WHAT THE TASK REQUIRES:
All entries are to be transcribed verbatim, but images are not carried over.

THE DATA:
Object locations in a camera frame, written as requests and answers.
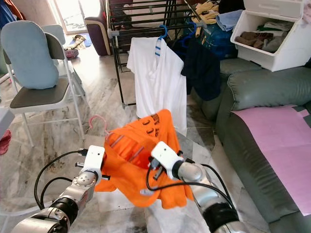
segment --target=black cable
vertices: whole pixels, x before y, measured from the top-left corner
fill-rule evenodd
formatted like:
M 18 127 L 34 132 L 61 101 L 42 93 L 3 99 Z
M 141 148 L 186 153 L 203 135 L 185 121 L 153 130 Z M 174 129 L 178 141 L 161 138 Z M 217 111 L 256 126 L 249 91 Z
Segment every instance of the black cable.
M 226 193 L 227 197 L 228 197 L 228 198 L 230 199 L 230 201 L 232 202 L 232 199 L 231 199 L 231 197 L 230 197 L 230 195 L 229 195 L 229 192 L 228 192 L 228 190 L 227 190 L 227 187 L 225 186 L 225 183 L 224 183 L 223 179 L 221 178 L 221 176 L 218 174 L 218 172 L 217 172 L 212 166 L 210 166 L 210 165 L 207 165 L 207 164 L 201 164 L 201 165 L 202 165 L 202 166 L 208 167 L 209 169 L 212 170 L 212 172 L 214 172 L 214 174 L 217 176 L 217 178 L 219 179 L 220 183 L 222 184 L 222 186 L 223 186 L 223 188 L 224 188 L 224 190 L 225 190 L 225 193 Z
M 164 188 L 170 188 L 170 187 L 181 186 L 181 185 L 197 185 L 197 186 L 202 186 L 202 187 L 206 187 L 206 188 L 212 189 L 215 192 L 219 193 L 231 205 L 232 209 L 235 210 L 235 207 L 234 207 L 232 201 L 221 190 L 219 190 L 218 188 L 215 188 L 214 186 L 208 185 L 208 184 L 198 183 L 198 182 L 181 182 L 181 183 L 172 183 L 172 184 L 168 184 L 168 185 L 157 187 L 157 188 L 151 188 L 150 185 L 149 185 L 149 174 L 150 174 L 150 171 L 151 171 L 151 166 L 149 166 L 148 171 L 147 171 L 147 175 L 146 175 L 146 185 L 147 185 L 147 188 L 150 191 L 158 191 L 158 190 L 161 190 L 161 189 L 164 189 Z
M 43 208 L 45 208 L 44 202 L 43 202 L 43 198 L 44 198 L 45 191 L 48 189 L 49 185 L 50 185 L 53 181 L 56 181 L 56 180 L 65 180 L 65 181 L 72 182 L 71 179 L 66 178 L 66 177 L 56 177 L 56 178 L 54 178 L 54 179 L 51 179 L 49 182 L 47 182 L 47 184 L 44 186 L 44 188 L 43 188 L 43 190 L 42 190 L 42 193 L 41 193 L 41 196 L 40 196 L 40 203 L 41 203 L 41 205 L 43 206 Z
M 44 209 L 44 206 L 41 205 L 40 203 L 40 200 L 38 198 L 38 193 L 37 193 L 37 190 L 38 190 L 38 183 L 39 183 L 39 179 L 40 179 L 40 176 L 42 175 L 42 173 L 44 172 L 45 169 L 47 169 L 49 166 L 51 166 L 53 163 L 55 163 L 57 160 L 59 160 L 60 158 L 66 156 L 66 155 L 69 155 L 69 154 L 74 154 L 74 153 L 81 153 L 81 150 L 76 150 L 76 151 L 70 151 L 70 152 L 67 152 L 65 154 L 62 154 L 58 157 L 56 157 L 55 159 L 53 159 L 52 161 L 50 161 L 48 164 L 46 164 L 44 166 L 44 168 L 42 168 L 42 170 L 39 172 L 38 176 L 37 176 L 37 179 L 35 181 L 35 188 L 34 188 L 34 196 L 35 196 L 35 201 L 37 203 L 37 205 L 39 206 L 40 210 L 43 210 Z

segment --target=wall
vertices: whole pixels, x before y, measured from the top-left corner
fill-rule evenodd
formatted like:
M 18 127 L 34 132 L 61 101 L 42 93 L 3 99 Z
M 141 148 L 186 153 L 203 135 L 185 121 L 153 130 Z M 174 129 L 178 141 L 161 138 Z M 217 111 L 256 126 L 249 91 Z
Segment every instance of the wall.
M 40 26 L 56 24 L 48 0 L 12 0 L 27 20 Z

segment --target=light blue cushion
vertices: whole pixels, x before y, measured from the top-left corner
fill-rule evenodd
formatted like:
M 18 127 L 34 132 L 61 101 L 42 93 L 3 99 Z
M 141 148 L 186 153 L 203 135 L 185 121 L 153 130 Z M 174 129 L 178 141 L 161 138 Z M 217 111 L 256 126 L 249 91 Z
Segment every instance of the light blue cushion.
M 58 71 L 50 57 L 46 37 L 37 24 L 8 23 L 2 29 L 0 41 L 22 86 L 45 89 L 57 84 Z

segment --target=hanging shirt
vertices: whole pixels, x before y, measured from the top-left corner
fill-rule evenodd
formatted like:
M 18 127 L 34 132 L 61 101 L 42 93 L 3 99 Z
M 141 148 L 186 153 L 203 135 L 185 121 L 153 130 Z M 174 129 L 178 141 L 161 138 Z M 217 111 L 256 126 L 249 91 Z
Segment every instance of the hanging shirt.
M 160 41 L 160 56 L 155 55 L 157 37 L 132 38 L 127 68 L 135 74 L 137 116 L 170 110 L 173 124 L 181 133 L 187 128 L 186 77 L 183 61 Z

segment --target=white storage box
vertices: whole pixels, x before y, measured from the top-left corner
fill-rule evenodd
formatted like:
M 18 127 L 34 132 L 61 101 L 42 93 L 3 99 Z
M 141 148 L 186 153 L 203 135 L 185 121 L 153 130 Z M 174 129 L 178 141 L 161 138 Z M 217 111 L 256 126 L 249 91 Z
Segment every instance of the white storage box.
M 303 0 L 244 0 L 243 11 L 231 36 L 238 57 L 253 61 L 271 71 L 303 66 L 311 57 L 311 24 L 302 19 Z M 236 42 L 243 32 L 253 32 L 268 21 L 293 22 L 292 29 L 275 53 Z

ANSWER BOX:
Object locations in a camera frame, written as requests and answers.
segment --target=black cable
vertices: whole pixels, x before y, measured from the top-left corner
fill-rule evenodd
formatted like:
M 18 127 L 34 132 L 61 101 L 42 93 L 3 99 Z
M 141 148 L 186 153 L 203 135 L 185 121 L 153 130 Z M 174 129 L 178 141 L 161 138 Z M 217 111 L 256 126 L 249 91 Z
Segment every instance of the black cable.
M 226 193 L 227 197 L 228 197 L 228 198 L 230 199 L 230 201 L 232 202 L 232 199 L 231 199 L 231 197 L 230 197 L 230 195 L 229 195 L 229 192 L 228 192 L 228 190 L 227 190 L 227 187 L 225 186 L 225 183 L 224 183 L 223 179 L 221 178 L 221 176 L 218 174 L 218 172 L 217 172 L 212 166 L 210 166 L 210 165 L 207 165 L 207 164 L 201 164 L 201 165 L 202 165 L 202 166 L 208 167 L 209 169 L 212 170 L 212 172 L 214 172 L 214 174 L 217 176 L 217 178 L 219 179 L 220 183 L 222 184 L 222 186 L 223 186 L 223 188 L 224 188 L 224 190 L 225 190 L 225 193 Z
M 164 188 L 170 188 L 170 187 L 181 186 L 181 185 L 197 185 L 197 186 L 202 186 L 202 187 L 206 187 L 206 188 L 212 189 L 215 192 L 219 193 L 231 205 L 232 209 L 235 210 L 235 207 L 234 207 L 232 201 L 221 190 L 219 190 L 218 188 L 215 188 L 214 186 L 208 185 L 208 184 L 198 183 L 198 182 L 181 182 L 181 183 L 172 183 L 172 184 L 168 184 L 168 185 L 157 187 L 157 188 L 151 188 L 150 185 L 149 185 L 149 174 L 150 174 L 150 171 L 151 171 L 151 166 L 149 166 L 148 171 L 147 171 L 147 175 L 146 175 L 146 185 L 147 185 L 147 188 L 150 191 L 158 191 L 158 190 L 161 190 L 161 189 L 164 189 Z
M 43 208 L 45 208 L 44 202 L 43 202 L 43 198 L 44 198 L 45 191 L 48 189 L 49 185 L 50 185 L 53 181 L 56 181 L 56 180 L 65 180 L 65 181 L 72 182 L 71 179 L 66 178 L 66 177 L 56 177 L 56 178 L 54 178 L 54 179 L 51 179 L 49 182 L 47 182 L 47 184 L 44 186 L 44 188 L 43 188 L 43 190 L 42 190 L 42 193 L 41 193 L 41 196 L 40 196 L 40 203 L 41 203 L 41 205 L 43 206 Z
M 44 209 L 44 206 L 41 205 L 40 203 L 40 200 L 38 198 L 38 193 L 37 193 L 37 190 L 38 190 L 38 183 L 39 183 L 39 179 L 40 179 L 40 176 L 42 175 L 42 173 L 44 172 L 45 169 L 47 169 L 49 166 L 51 166 L 53 163 L 55 163 L 57 160 L 59 160 L 60 158 L 66 156 L 66 155 L 69 155 L 69 154 L 74 154 L 74 153 L 81 153 L 81 150 L 76 150 L 76 151 L 70 151 L 70 152 L 67 152 L 65 154 L 62 154 L 58 157 L 56 157 L 55 159 L 53 159 L 52 161 L 50 161 L 48 164 L 46 164 L 44 166 L 44 168 L 42 168 L 42 170 L 39 172 L 38 176 L 37 176 L 37 179 L 35 181 L 35 188 L 34 188 L 34 196 L 35 196 L 35 201 L 37 203 L 37 205 L 39 206 L 40 210 L 43 210 Z

segment --target=wall
vertices: whole pixels, x before y, measured from the top-left corner
fill-rule evenodd
formatted like:
M 18 127 L 34 132 L 61 101 L 42 93 L 3 99 Z
M 141 148 L 186 153 L 203 135 L 185 121 L 153 130 Z M 174 129 L 178 141 L 161 138 Z M 217 111 L 256 126 L 249 91 Z
Segment every instance of the wall.
M 40 26 L 56 24 L 48 0 L 12 0 L 27 20 Z

segment --target=light blue cushion
vertices: whole pixels, x before y, measured from the top-left corner
fill-rule evenodd
formatted like:
M 18 127 L 34 132 L 61 101 L 42 93 L 3 99 Z
M 141 148 L 186 153 L 203 135 L 185 121 L 153 130 Z M 174 129 L 178 141 L 161 138 Z M 217 111 L 256 126 L 249 91 Z
Segment every instance of the light blue cushion.
M 58 71 L 50 57 L 46 37 L 37 24 L 8 23 L 2 29 L 0 41 L 22 86 L 45 89 L 57 84 Z

segment --target=hanging shirt
vertices: whole pixels, x before y, measured from the top-left corner
fill-rule evenodd
formatted like:
M 18 127 L 34 132 L 61 101 L 42 93 L 3 99 Z
M 141 148 L 186 153 L 203 135 L 185 121 L 153 130 Z M 174 129 L 178 141 L 161 138 Z M 217 111 L 256 126 L 249 91 Z
Segment every instance of the hanging shirt.
M 160 41 L 160 56 L 155 55 L 157 37 L 132 38 L 127 68 L 135 74 L 137 116 L 170 110 L 173 124 L 181 133 L 187 128 L 186 77 L 183 61 Z

segment --target=white storage box
vertices: whole pixels, x before y, measured from the top-left corner
fill-rule evenodd
formatted like:
M 18 127 L 34 132 L 61 101 L 42 93 L 3 99 Z
M 141 148 L 186 153 L 203 135 L 185 121 L 153 130 Z M 174 129 L 178 141 L 161 138 Z M 217 111 L 256 126 L 249 91 Z
Segment every instance of the white storage box.
M 303 0 L 244 0 L 243 11 L 231 36 L 238 57 L 253 61 L 271 71 L 303 66 L 311 57 L 311 24 L 302 19 Z M 236 42 L 243 32 L 253 32 L 268 21 L 293 22 L 292 29 L 275 53 Z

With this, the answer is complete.